Ia turut menyesali kejadian yang menggegerkan warga Bandung itu.
“Saya sangat mengutuk keras kejadian ini. Kejadian ini tentu tidak dibenarkan oleh hukum atau agama apapun alasannya,” ungkap Yana.
Ia pun meminta masyarakat untuk tetap tenang menghadapi peristiwa ini.
“Masyarakat tidak usah resah dan takut karena keresahan itu yang diharapkan pelaku. Kita sama-sama jaga Kota Bandung untuk tetap kondusif,” ujarnya.

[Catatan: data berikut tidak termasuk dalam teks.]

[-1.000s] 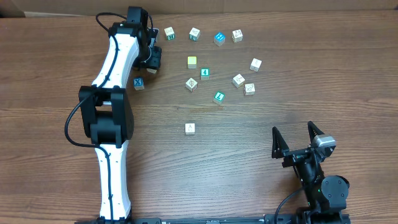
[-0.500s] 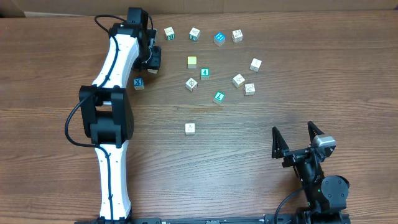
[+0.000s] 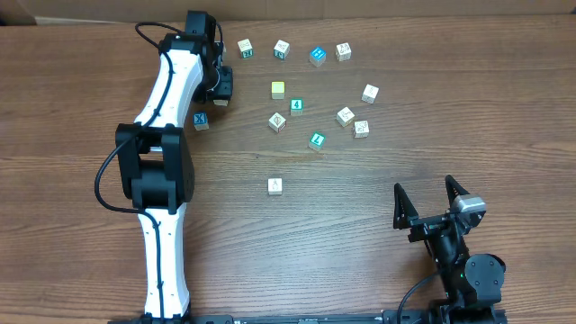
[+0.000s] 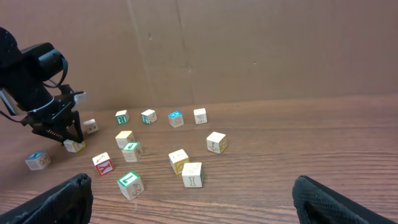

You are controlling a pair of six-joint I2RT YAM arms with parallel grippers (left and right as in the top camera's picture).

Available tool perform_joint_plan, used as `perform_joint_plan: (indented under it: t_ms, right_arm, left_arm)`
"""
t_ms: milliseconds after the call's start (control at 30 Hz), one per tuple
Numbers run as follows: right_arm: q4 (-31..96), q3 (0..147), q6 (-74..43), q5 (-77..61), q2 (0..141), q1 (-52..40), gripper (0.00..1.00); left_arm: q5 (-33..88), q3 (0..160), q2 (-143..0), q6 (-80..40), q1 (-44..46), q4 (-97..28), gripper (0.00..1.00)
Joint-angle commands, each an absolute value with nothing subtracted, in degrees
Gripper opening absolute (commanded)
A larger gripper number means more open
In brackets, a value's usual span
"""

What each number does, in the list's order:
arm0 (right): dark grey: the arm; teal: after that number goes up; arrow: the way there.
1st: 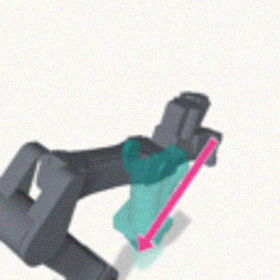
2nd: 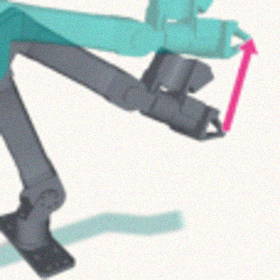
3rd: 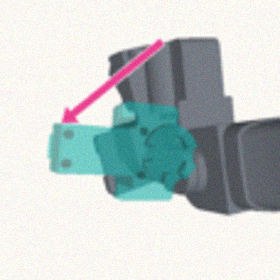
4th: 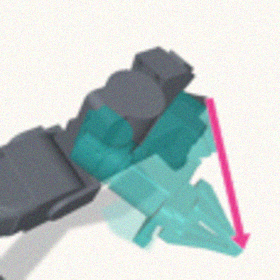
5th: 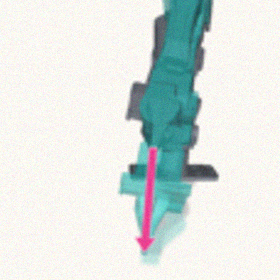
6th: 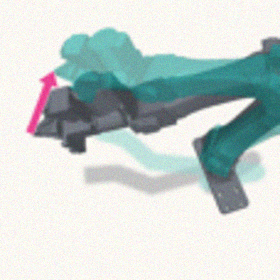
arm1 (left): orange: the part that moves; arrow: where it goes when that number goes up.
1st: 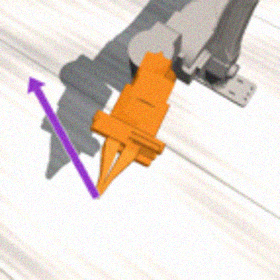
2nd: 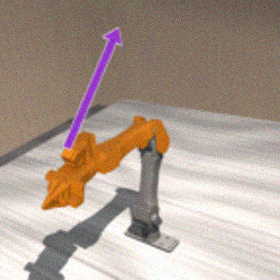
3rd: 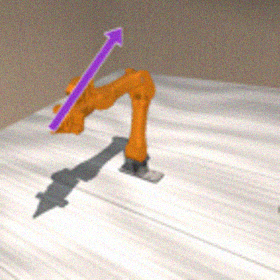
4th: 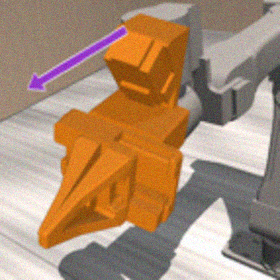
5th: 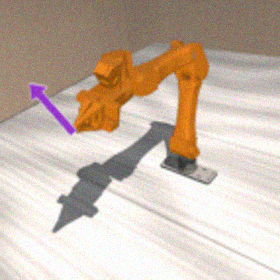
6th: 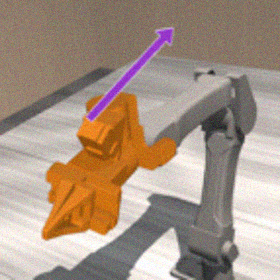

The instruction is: Form a horizontal line

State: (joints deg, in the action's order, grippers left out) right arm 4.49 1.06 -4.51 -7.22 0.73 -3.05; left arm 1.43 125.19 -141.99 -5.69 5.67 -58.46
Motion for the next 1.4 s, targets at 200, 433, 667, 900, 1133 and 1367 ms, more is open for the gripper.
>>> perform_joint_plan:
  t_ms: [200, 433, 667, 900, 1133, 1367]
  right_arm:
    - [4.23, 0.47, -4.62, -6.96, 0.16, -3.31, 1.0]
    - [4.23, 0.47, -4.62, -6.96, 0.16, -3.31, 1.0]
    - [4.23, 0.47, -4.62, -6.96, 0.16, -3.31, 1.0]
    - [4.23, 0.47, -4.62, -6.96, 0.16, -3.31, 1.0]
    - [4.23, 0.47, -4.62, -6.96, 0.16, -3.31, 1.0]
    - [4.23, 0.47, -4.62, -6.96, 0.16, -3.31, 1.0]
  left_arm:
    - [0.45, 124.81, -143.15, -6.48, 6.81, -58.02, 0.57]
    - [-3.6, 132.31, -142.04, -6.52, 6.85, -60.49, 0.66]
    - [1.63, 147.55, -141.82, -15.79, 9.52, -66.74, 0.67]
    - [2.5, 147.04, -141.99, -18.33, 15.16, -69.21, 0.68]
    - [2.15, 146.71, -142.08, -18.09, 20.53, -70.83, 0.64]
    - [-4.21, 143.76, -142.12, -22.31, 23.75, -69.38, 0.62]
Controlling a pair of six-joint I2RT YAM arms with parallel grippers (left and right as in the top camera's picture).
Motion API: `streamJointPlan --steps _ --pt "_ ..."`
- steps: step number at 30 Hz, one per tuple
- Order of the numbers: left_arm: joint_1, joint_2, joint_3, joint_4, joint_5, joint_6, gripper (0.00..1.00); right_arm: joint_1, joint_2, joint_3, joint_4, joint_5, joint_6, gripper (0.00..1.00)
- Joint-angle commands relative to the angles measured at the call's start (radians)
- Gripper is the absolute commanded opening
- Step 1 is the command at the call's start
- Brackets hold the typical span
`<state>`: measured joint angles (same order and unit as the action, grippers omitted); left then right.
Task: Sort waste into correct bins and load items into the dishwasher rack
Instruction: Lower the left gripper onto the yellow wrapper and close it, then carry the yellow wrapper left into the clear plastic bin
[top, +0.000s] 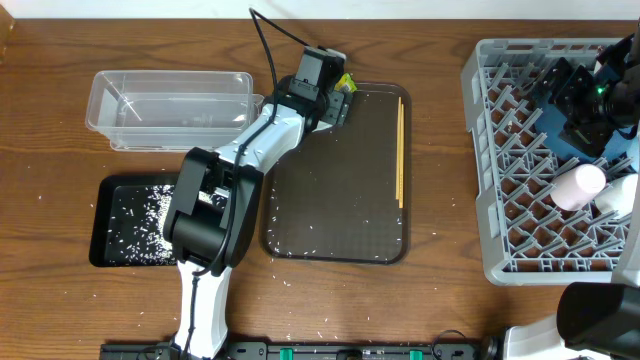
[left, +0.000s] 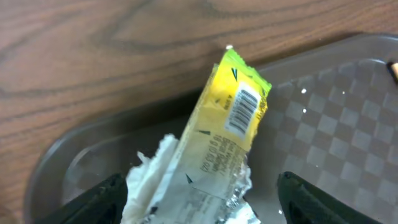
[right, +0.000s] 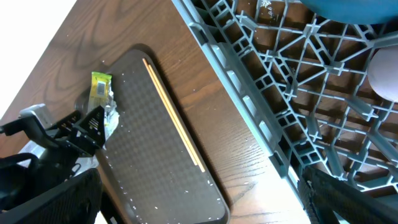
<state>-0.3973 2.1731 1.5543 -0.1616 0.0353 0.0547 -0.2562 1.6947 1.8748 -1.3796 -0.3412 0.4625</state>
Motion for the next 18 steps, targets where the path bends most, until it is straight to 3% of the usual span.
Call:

Lebih lanjut, Yana juga mengimbau masyarakat untuk tidak menyebarkan gambar serta berita hoaks yang berseliweran.
“Kami imbau masyarakat untuk tidak menyebarkan foto atau berita hoaks karena nanti seluruh info akan di-update oleh Kapolda setelah olah TKP selesai,” tegasnya.
Ia turut mengimbau agar aparat kewilayahan terus berkoordinasi dengan Forkopimcam dan instansi terkait lainnya.

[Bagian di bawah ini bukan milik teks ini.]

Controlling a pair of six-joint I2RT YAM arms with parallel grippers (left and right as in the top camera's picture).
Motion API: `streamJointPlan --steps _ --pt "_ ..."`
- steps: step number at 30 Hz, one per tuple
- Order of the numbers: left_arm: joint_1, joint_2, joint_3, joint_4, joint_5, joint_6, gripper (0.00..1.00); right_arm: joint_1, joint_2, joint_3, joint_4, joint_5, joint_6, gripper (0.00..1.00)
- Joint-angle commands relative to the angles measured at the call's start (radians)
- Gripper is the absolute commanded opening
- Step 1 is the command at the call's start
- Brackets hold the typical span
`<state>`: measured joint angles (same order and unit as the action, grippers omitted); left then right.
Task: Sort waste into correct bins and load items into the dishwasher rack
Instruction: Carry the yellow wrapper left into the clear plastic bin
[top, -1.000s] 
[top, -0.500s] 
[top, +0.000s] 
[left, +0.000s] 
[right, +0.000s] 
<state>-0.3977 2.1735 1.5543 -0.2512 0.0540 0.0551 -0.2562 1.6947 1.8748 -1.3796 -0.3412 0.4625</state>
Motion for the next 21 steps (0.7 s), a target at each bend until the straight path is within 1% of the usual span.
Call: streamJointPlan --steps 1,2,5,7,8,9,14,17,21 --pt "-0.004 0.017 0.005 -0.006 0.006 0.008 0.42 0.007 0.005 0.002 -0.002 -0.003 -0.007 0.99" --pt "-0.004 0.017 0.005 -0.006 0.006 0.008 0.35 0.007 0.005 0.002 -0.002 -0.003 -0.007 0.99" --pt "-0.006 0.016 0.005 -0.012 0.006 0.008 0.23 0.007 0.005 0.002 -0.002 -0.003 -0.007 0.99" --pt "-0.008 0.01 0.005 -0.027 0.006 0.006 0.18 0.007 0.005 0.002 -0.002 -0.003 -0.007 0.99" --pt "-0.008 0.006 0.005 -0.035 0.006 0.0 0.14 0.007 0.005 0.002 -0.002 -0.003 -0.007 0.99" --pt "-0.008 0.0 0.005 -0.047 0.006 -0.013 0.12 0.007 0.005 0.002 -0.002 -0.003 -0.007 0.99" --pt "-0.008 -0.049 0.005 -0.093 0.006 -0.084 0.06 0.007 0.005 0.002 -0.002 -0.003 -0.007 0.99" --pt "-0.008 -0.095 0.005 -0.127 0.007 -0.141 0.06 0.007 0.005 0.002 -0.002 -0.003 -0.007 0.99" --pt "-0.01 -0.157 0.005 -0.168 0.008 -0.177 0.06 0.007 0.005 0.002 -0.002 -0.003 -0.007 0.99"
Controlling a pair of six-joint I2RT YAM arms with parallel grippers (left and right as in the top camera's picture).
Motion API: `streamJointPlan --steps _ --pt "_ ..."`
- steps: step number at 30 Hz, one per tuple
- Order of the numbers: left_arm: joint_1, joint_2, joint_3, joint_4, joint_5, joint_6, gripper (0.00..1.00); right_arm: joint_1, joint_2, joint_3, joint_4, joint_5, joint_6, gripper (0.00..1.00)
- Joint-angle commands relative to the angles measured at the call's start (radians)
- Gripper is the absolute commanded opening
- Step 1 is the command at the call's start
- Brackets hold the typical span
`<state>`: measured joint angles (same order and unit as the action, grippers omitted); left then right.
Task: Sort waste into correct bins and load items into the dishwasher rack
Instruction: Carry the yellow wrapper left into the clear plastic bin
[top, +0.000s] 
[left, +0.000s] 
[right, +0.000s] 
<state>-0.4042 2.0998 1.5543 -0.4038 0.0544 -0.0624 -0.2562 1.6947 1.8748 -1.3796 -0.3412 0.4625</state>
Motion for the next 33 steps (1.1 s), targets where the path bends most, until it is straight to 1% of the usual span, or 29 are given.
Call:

“Aparat kewilayahan terus berkoordinasi dengan Forkopimcam di wilayah masing-masing. Kita harus terus menjaga agar pelayanan publik di Kota Bandung tidak terganggu,” cetusnya.
Akibat ledakan tersebut, 11 orang menjadi korban, yakni 10 anggota Polri dan seorang warga yang sedang melintas depan Polsek.
Adapun dua korban tewas yakni seorang anggota polri Aiptu Sofyan dan pelaku yang tewas di tempat kejadian.